Task item
Show me every line in the listing that has the word "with".

Data provided
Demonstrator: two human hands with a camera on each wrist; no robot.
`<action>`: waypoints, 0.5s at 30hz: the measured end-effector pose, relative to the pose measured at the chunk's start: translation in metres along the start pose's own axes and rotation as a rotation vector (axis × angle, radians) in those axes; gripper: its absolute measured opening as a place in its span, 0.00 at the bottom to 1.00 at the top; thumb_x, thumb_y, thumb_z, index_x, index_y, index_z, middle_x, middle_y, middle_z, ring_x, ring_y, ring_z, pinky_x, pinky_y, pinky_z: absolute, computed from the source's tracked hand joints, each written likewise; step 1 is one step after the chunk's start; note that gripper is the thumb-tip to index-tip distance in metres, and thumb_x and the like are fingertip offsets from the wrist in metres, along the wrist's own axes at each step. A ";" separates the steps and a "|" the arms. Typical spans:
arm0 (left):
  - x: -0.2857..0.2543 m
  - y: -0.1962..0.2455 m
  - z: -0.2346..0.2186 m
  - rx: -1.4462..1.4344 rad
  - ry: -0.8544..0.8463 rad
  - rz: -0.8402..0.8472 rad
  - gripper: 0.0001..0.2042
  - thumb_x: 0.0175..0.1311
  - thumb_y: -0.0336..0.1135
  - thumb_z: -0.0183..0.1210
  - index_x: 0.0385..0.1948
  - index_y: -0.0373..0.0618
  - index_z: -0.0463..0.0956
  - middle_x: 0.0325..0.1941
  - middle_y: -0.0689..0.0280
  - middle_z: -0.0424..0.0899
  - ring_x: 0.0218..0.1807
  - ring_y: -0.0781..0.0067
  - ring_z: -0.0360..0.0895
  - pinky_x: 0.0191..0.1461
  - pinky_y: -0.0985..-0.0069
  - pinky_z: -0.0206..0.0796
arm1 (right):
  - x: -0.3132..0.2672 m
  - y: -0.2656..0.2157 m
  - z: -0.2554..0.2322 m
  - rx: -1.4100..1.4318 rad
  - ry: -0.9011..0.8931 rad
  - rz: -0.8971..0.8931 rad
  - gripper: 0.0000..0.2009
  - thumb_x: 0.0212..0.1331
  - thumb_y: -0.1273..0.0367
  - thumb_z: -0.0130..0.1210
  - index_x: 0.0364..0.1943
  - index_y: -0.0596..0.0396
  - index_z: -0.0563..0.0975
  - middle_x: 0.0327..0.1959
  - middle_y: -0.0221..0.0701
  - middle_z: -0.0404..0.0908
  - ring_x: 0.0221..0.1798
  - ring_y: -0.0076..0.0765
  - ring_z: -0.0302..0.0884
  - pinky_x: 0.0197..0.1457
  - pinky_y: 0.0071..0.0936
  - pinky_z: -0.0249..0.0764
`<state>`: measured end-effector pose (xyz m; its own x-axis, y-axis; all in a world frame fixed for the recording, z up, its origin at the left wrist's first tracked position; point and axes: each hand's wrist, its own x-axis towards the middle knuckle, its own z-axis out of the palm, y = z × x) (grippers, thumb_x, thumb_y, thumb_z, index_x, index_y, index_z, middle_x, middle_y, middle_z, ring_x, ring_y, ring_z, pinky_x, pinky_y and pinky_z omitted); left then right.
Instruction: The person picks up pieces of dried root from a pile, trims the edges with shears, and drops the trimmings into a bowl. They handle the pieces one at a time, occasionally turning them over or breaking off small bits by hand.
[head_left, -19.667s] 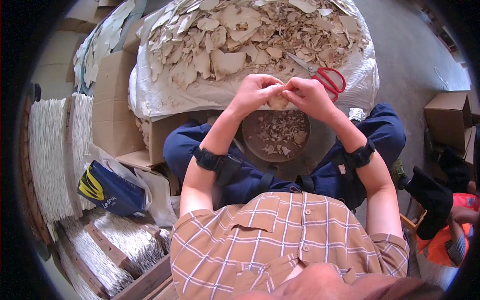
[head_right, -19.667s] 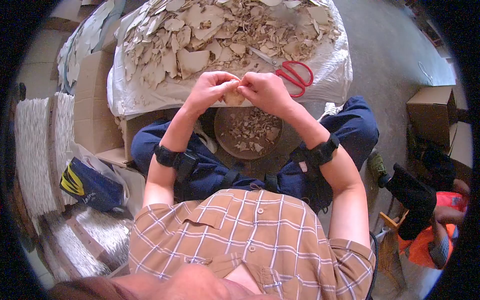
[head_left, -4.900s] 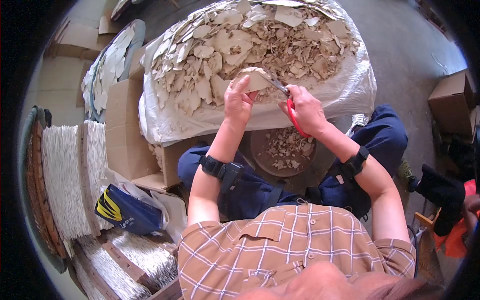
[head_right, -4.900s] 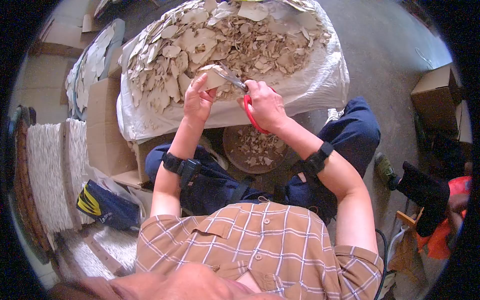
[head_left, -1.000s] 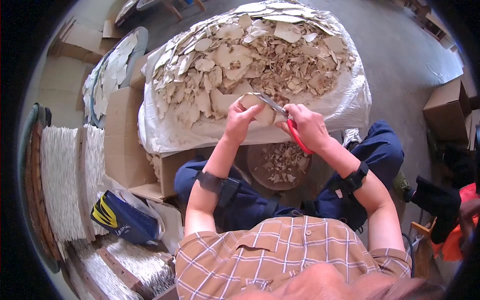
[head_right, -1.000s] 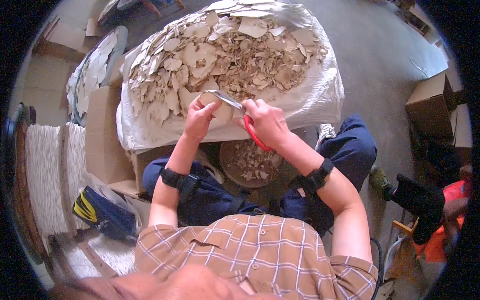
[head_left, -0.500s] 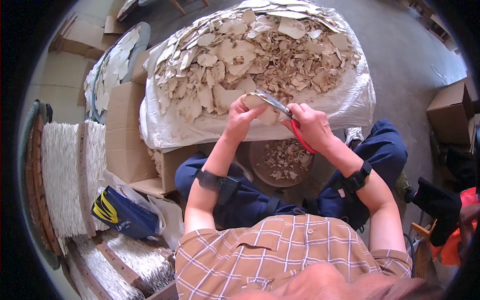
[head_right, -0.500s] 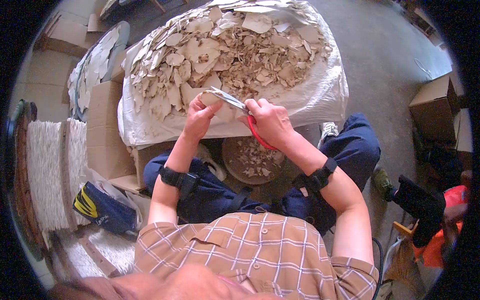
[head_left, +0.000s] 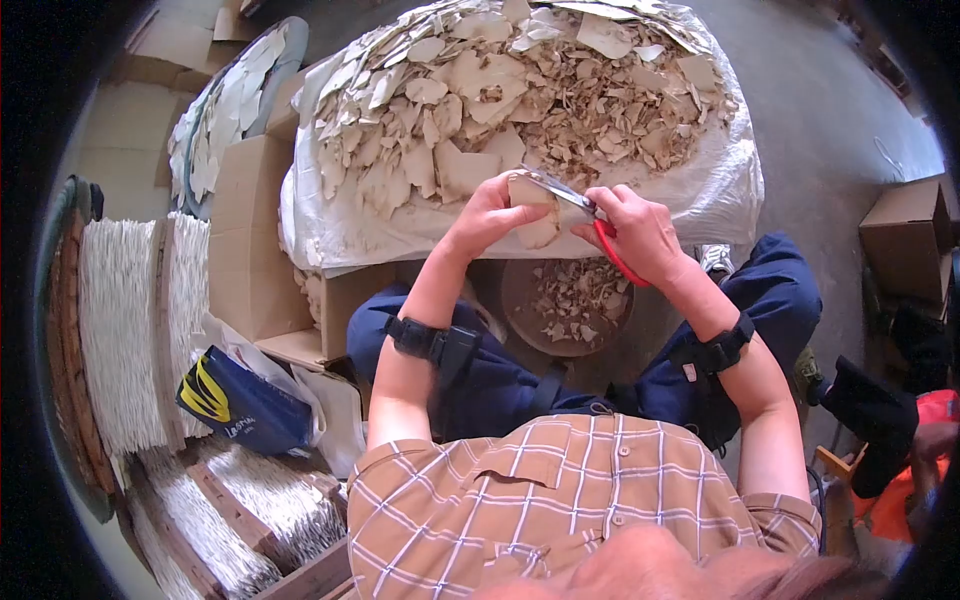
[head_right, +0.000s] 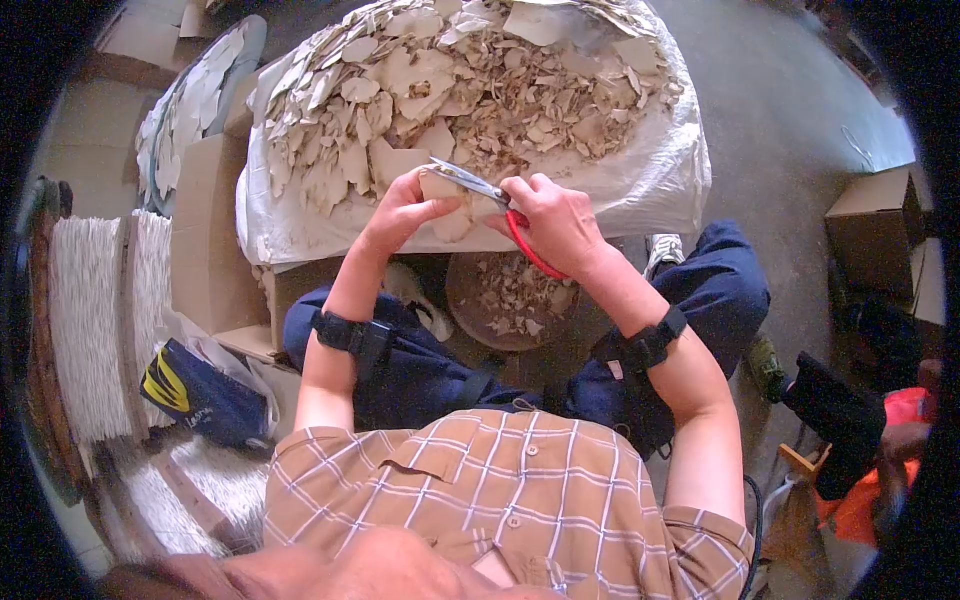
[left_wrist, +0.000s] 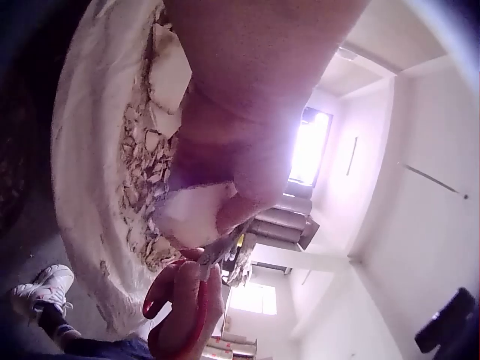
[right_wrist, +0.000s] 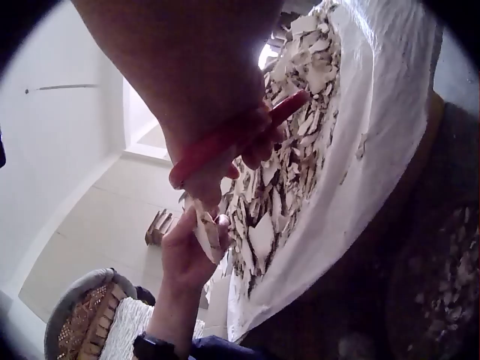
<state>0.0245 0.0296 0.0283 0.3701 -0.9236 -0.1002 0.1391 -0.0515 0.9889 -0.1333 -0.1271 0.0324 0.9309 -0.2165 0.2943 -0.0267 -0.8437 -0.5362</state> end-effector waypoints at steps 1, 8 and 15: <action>-0.001 0.001 -0.001 -0.001 0.002 -0.001 0.14 0.54 0.27 0.58 0.43 0.39 0.70 0.38 0.69 0.77 0.41 0.81 0.72 0.48 0.80 0.65 | 0.000 0.000 -0.002 0.002 -0.002 -0.001 0.18 0.47 0.60 0.60 0.39 0.52 0.71 0.25 0.36 0.73 0.28 0.45 0.74 0.28 0.36 0.70; -0.009 0.003 -0.010 0.090 -0.095 -0.104 0.13 0.53 0.28 0.58 0.41 0.39 0.71 0.37 0.71 0.77 0.39 0.83 0.72 0.45 0.81 0.65 | -0.005 0.006 0.000 0.007 -0.075 -0.062 0.14 0.48 0.61 0.58 0.34 0.53 0.71 0.25 0.37 0.73 0.28 0.47 0.74 0.28 0.37 0.69; -0.013 -0.017 -0.016 0.076 -0.087 -0.154 0.15 0.51 0.28 0.59 0.41 0.40 0.71 0.37 0.71 0.77 0.39 0.84 0.71 0.44 0.81 0.64 | -0.005 0.003 0.006 0.033 -0.179 -0.028 0.14 0.49 0.59 0.56 0.31 0.54 0.71 0.24 0.41 0.76 0.29 0.50 0.75 0.30 0.41 0.69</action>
<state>0.0320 0.0490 0.0115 0.2687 -0.9317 -0.2446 0.1171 -0.2205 0.9683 -0.1361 -0.1257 0.0240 0.9811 -0.1000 0.1660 0.0094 -0.8309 -0.5563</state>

Answer area
Demonstrator: two human hands with a camera on each wrist; no robot.
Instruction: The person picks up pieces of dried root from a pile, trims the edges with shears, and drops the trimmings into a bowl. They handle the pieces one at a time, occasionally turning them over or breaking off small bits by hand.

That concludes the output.